We are often asked about how quickly IBM adopted Sametime and how we deployed Sametime to such a large company. The former answer is easy, while the latter is not so simple. This article describes the answer to the latter question—how IBM deployed and adopted Sametime—as well as where we are going next with Sametime inside of IBM. This article is intended for system architects and administrators familiar with instant messaging technologies who are considering or planning a Sametime deployment in their organization. The IBM experience and insight into providing a reliable and scalable instant messaging infrastructure can serve as a guide to other teams planning a Sametime deployment.

The highway to production
Our original team mission was simple: to provide instant messaging to all IBM employees worldwide while at the same time strengthening the product family by providing “enterprise” experience to the product development teams. The premise of the pilot was to validate the ability to scale Sametime Connect to a population of 330,000 people—the size of the IBM user population at the time. To accomplish this, we first conducted an analysis of how the product behaved under load, with a focus on data flow within the product to optimize the deployment of the individual software components. The result of the analysis highlighted four major components within the software that had very different operational profiles:

Multiplexor (MUX) Service manages end-user connections
Community Services (CS) manage presence and messaging traffic
Meeting Services (MS, IMS) manage shared objects like desktop, applications, and the Whiteboard
Authentication manages identification and credentials validation

MUX, Community Services, and Meeting Services servers are machines dedicated to their respective service.

At IBM, when users attempt to access the Sametime environment, they are directed to one of twelve MUX servers. The MUX server passes the end-user connection to one of the three available Community Services servers. Before users are added to the community, their user credentials are authenticated against their records in the corporate directory. After the directory validates the credentials, users are granted access to join the community where they become aware of the presence of other members and exchange instant messages with others online. The following figure shows our Sametime 1.55 infrastructure.

IBM Sametime 1.55 infrastructure

Taking the behavior of each of these components into account provided the framework for designing an infrastructure that was both scalable and stable. To implement this framework, we deployed each component to a separate physical infrastructure to properly “right-size" each piece.

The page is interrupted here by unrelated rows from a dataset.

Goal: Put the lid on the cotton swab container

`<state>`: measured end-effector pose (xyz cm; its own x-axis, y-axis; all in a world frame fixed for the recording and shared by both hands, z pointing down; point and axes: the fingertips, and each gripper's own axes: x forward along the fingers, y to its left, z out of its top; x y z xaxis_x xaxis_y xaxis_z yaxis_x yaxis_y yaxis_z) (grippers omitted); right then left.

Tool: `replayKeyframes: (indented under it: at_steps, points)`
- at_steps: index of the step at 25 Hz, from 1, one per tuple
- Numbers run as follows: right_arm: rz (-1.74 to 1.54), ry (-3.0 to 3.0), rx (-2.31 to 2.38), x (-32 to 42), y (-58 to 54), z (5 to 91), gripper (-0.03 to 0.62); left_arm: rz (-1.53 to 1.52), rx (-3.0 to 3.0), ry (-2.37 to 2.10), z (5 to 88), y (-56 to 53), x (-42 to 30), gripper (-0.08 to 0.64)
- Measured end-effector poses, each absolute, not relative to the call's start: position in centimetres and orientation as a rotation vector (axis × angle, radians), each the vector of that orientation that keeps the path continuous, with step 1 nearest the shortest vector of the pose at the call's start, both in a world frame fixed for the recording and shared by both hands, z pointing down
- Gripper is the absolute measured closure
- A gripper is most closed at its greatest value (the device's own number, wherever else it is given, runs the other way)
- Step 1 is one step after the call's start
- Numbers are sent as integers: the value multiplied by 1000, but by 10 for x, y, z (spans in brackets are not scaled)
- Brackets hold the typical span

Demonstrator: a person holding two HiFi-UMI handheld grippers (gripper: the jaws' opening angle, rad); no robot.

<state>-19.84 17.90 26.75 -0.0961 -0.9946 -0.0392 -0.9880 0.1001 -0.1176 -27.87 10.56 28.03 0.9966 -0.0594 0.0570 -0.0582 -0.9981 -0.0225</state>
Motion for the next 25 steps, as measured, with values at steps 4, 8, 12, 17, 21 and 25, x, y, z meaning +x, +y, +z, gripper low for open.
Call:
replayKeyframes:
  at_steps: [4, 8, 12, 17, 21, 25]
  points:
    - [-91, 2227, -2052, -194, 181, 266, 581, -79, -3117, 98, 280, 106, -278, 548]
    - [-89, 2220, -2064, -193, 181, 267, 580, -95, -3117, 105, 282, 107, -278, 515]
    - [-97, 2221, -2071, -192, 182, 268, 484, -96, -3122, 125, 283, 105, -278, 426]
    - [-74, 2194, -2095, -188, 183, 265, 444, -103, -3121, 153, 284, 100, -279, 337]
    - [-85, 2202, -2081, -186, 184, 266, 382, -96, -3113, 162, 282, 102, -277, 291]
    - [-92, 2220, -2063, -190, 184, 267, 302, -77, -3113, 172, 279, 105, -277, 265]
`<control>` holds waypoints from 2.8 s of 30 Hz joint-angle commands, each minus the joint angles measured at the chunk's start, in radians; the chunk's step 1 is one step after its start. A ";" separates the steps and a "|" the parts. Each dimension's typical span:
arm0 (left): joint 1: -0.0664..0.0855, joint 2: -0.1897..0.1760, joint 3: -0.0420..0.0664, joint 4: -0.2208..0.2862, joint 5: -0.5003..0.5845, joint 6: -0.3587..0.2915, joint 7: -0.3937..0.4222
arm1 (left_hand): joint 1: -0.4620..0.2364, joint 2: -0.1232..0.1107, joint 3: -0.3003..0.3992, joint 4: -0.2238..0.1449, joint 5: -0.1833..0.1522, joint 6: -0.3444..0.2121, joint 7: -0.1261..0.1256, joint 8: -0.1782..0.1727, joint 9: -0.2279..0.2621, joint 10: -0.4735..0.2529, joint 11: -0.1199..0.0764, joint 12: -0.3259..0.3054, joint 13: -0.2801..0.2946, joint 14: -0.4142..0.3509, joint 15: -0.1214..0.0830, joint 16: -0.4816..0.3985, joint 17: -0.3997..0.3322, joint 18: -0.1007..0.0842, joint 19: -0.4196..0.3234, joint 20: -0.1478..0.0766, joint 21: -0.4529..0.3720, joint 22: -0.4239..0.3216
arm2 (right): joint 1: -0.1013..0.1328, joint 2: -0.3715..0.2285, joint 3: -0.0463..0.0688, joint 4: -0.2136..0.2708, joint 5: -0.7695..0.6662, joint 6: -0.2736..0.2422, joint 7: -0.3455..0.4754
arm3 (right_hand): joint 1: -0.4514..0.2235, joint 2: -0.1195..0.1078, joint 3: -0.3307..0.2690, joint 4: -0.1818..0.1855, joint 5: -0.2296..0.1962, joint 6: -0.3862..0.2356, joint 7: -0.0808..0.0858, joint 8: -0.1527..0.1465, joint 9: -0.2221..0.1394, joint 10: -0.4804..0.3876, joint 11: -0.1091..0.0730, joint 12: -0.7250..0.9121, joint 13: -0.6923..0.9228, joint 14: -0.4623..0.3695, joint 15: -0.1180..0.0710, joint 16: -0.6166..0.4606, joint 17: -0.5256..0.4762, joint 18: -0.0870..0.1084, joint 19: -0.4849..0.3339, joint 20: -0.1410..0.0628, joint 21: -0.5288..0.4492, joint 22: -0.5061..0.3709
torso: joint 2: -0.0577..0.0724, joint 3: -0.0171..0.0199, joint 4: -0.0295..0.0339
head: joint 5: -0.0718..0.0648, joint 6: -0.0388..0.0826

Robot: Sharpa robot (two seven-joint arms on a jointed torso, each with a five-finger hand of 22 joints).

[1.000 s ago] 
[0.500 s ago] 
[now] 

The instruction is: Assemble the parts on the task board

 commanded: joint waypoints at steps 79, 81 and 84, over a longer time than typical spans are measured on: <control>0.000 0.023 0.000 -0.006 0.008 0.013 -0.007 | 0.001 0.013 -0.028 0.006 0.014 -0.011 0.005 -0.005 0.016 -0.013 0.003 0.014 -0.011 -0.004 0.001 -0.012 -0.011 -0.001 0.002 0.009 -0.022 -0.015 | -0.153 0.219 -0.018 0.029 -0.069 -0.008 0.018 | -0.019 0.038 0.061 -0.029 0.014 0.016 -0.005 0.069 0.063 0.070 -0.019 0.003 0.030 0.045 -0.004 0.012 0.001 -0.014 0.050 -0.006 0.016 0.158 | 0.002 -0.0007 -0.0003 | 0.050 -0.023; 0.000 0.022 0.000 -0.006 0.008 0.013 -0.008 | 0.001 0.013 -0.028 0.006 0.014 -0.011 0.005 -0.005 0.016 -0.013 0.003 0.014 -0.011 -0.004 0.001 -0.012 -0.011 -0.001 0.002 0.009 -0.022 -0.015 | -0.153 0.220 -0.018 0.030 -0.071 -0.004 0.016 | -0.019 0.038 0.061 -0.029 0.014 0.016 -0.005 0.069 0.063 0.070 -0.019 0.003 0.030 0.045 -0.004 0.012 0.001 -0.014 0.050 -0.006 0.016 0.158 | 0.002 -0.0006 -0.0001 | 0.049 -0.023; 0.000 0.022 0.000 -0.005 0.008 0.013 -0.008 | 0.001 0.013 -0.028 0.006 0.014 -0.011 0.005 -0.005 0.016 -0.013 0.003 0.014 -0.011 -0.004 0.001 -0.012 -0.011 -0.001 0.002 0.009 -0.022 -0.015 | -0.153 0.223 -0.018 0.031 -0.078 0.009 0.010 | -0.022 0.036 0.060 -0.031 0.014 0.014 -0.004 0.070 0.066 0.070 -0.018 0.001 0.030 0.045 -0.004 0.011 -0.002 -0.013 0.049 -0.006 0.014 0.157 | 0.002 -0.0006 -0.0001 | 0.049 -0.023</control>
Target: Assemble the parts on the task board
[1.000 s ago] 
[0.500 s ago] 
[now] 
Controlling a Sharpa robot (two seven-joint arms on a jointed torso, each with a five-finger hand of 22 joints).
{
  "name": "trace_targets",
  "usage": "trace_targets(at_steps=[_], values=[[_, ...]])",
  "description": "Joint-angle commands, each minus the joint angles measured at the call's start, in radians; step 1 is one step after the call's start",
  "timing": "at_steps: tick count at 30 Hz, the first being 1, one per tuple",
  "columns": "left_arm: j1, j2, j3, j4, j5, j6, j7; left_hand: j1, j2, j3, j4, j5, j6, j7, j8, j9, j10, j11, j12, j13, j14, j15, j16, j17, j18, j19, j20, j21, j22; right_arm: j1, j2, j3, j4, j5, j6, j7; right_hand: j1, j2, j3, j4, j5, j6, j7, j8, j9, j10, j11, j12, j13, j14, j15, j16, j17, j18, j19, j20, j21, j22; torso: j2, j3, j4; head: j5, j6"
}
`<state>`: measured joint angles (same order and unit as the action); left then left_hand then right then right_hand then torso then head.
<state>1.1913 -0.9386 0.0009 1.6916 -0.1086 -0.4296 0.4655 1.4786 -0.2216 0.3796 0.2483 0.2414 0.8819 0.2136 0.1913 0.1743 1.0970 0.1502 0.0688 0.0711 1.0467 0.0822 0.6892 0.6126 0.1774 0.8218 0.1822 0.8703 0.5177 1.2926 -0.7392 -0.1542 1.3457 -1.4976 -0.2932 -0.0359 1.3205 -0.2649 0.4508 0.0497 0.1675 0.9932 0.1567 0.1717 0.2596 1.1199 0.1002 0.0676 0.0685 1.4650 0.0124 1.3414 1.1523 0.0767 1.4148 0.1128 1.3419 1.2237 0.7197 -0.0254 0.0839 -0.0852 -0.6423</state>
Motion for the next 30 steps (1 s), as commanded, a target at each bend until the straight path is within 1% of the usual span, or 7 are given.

In partnership with the Sametime product development team, we chose an initial architecture that separated the MUX and Community Services components and that used a central corporate directory for authentication. Because seamless separation of Meeting Services and Community Services was not possible with the 1.55 release we had at the time, we deferred deployment of the Instant Meeting Service and instead, focused on the components our user community depends upon.

Our focus, therefore, shifted to providing a reliable Instant Messaging Service. To accomplish that, we moved the Meeting Services components to a separate infrastructure. Unfortunately, Release 1.55 did not offer practical means to accomplish this; so we deferred the deployment of instant meetings until a mechanism to separate the services and to operate the two services as a single, integrated environment became available.

Is the road big enough?
The skilled hitchhiker must choose the roads he hitchhikes on with care. The roads needs enough traffic to ensure that he can find a ride. Properly sizing the Sametime components presents a similar concern. The MUX Service performs a high bandwidth connection management process separate from the lower bandwidth presence and messaging components performed by Community Services. Using a single PII 400mhz CPU server with 1GB RAM and 9GB of hard drive, each MUX server had a theoretical connection management upper limit of between 20,000 and 30,000 end-user connections.

In practice, we found that under heavy load at maximum authentication throughput, our environment became unstable beyond 20,000 connections. Throttling the maximum connections at 20,000 resulted in improved stability. However, large spikes in load resulted in a return of instability to the environment. Moreover, when one or more MUX servers dropped large numbers of connections, the thousands of reconnection requests entering the authentication queue at the same time exacerbated the overall instability.

We used Tivoli to monitor memory, CPU, and disk utilization and network sniffer tools to measure traffic. Analysis showed memory utilization as a contributor to this instability. To lower memory utilization (based on the usage patterns within IBM), we lowered maximum connections to 15,000 by modifying one of the INI files on the MUX servers. Further testing indicated that this was an optimal configuration, one that allowed each server to run under load with excellent stability between weekly maintenance cycles.

We used similar logic to right-size the low bandwidth Community Services as well. However, our analysis showed higher CPU utilization requirements of the Community Services servers than with the MUX servers. With few Community Services servers managing the presence data and messaging traffic for peak loads of greater than 100,000 end users, we added a second CPU to each Community Services server to account for spikes in server load.

Beyond this, there were few issues to resolve. In fact, the only significant issue was determining how many MUX servers was optimal for each Community Services server. Accounting for redundant MUX capacity, three Community Services servers were chosen, resulting in a four MUX servers to one Community Services server ratio. This meant that a failure of a single Community Services server or MUX server left ample capacity to continue to service the entire online population. We arrived at this ratio by testing many configurations under full load to determine overall performance and to measure the effects of component failure.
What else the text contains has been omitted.